Our attic was getting ridiculous. Surely, you have a space like that. Whether it's a basement or attic or storage building, there needs to be a purging every now and then. Well, for us, when we don't know what to do with something, it gets sent to the attic. It's kind of like a place of waiting for our stuff. It's where things go that we're not ready to trash but we don't want to have to look at it while we work through the process of letting go.
Because I know you're deeply curious about my attic, I'll give you the layout. I have the kids' old toys and books up there on one side. I'm very sentimental about those and keeping them, hopefully, for our future grandchildren. There was a whole section devoted to containers and supplies for decorating weddings/parties.....which I haven't done in 7 years so that section was becoming irrelevant. There were all the things from Davis' office that were sent up there after he retired. There is a big box of trophies, plaques, and medals up there....some of them -participation trophies as my children are from that era. What's a mother to do with those? There was the stuff from Blair's college days of dorm and apartment living. Carson had some hobbies and interests that have fallen off his radar and those things were up there. Of course, there are all the seasonal sections.....Easter, fall, Christmas and summertime/beach/camping must haves. It was basically becoming a hot mess and it was time to separate the wheat from the chaff. I couldn't think of a better time to do it than the week that John Samuel and Carson would both be here to get it all down.
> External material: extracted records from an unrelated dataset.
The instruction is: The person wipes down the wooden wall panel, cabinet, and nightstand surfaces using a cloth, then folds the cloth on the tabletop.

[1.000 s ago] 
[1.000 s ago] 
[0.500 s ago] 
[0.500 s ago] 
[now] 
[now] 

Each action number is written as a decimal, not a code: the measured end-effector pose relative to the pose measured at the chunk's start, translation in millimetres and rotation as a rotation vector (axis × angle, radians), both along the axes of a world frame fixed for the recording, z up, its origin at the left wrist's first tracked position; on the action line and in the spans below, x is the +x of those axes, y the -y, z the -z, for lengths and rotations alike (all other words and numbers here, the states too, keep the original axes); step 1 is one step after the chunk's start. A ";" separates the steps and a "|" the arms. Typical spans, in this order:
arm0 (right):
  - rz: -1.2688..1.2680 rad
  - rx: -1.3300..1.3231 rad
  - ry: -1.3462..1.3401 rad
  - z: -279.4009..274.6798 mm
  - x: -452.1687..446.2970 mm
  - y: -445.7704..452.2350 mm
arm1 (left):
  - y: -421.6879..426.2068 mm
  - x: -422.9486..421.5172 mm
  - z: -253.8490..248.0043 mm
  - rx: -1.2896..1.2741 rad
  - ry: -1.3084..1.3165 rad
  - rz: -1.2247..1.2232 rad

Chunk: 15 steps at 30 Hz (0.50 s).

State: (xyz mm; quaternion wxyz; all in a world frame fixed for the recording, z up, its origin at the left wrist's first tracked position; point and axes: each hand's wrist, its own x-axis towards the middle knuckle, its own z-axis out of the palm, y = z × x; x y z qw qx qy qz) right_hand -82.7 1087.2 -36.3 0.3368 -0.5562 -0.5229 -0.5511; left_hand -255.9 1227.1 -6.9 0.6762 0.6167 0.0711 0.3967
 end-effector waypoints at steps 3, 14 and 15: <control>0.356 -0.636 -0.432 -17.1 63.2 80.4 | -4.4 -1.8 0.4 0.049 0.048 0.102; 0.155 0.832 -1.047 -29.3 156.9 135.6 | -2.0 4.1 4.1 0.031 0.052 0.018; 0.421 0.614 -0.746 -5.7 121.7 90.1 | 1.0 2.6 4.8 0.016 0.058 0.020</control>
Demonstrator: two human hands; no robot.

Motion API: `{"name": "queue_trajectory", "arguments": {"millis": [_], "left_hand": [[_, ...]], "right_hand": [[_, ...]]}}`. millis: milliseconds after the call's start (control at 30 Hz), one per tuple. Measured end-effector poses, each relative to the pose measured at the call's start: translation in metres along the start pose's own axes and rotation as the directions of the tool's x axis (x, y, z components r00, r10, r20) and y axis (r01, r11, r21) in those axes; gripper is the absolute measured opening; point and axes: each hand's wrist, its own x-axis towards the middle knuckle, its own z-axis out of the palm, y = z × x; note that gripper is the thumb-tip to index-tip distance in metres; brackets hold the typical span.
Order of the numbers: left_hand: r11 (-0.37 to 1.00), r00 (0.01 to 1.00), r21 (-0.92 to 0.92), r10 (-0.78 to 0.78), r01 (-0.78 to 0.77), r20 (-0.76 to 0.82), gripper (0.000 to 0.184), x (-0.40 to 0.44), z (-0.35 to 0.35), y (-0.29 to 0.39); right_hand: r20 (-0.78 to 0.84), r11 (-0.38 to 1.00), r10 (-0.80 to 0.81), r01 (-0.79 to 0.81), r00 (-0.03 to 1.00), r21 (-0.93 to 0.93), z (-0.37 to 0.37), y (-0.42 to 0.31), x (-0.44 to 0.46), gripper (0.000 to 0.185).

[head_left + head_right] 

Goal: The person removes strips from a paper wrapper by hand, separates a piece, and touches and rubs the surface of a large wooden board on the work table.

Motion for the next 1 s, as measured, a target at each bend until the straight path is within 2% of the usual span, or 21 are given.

We went through things and sorted and priced and laughed and formed quite a pile for the trash man. There were things that reminded us of different times and seasons. Some things that seemed so important when we got them were just in the way now. Most had served their purpose for a particular period but had since turned insignificant to us. Some things we'd just outgrown. Other things, well, we'd just changed and they weren't wanted anymore. It's funny how time can do that.
On the heels of our silver anniversary trip, I was thinking how in the first 25 years of marriage, we leave our parents. The next 25, our parents start to leave us. The first 25, we spend bonding with our children. The next 25, our children are breaking away from us. The first 25 years, we're busy acquiring things. The next 25, we spend getting rid of things. The first 25, we want to hurry things along. The next 25, we scramble for ways to slow it all down.
I'm in the middle of this cycle of life. Blair will move out on her own this summer and get married in the fall. When she left for college, I always knew in the back of my mind that she'd be back home for summer breaks and Christmas vacations and maybe to get on her feet after graduating. But, I know when she leaves this time, it will be for good. And, oh, how I've enjoyed having her here for the last 10 months.....as a friend. Carson will start his senior year in high school in the fall. My baby. I don't even know where the time went with him. He'll be headed off to college before we know it. And those are all really good things. Wonderful things. But, sometimes, even wonderful things pull at a mama's heart.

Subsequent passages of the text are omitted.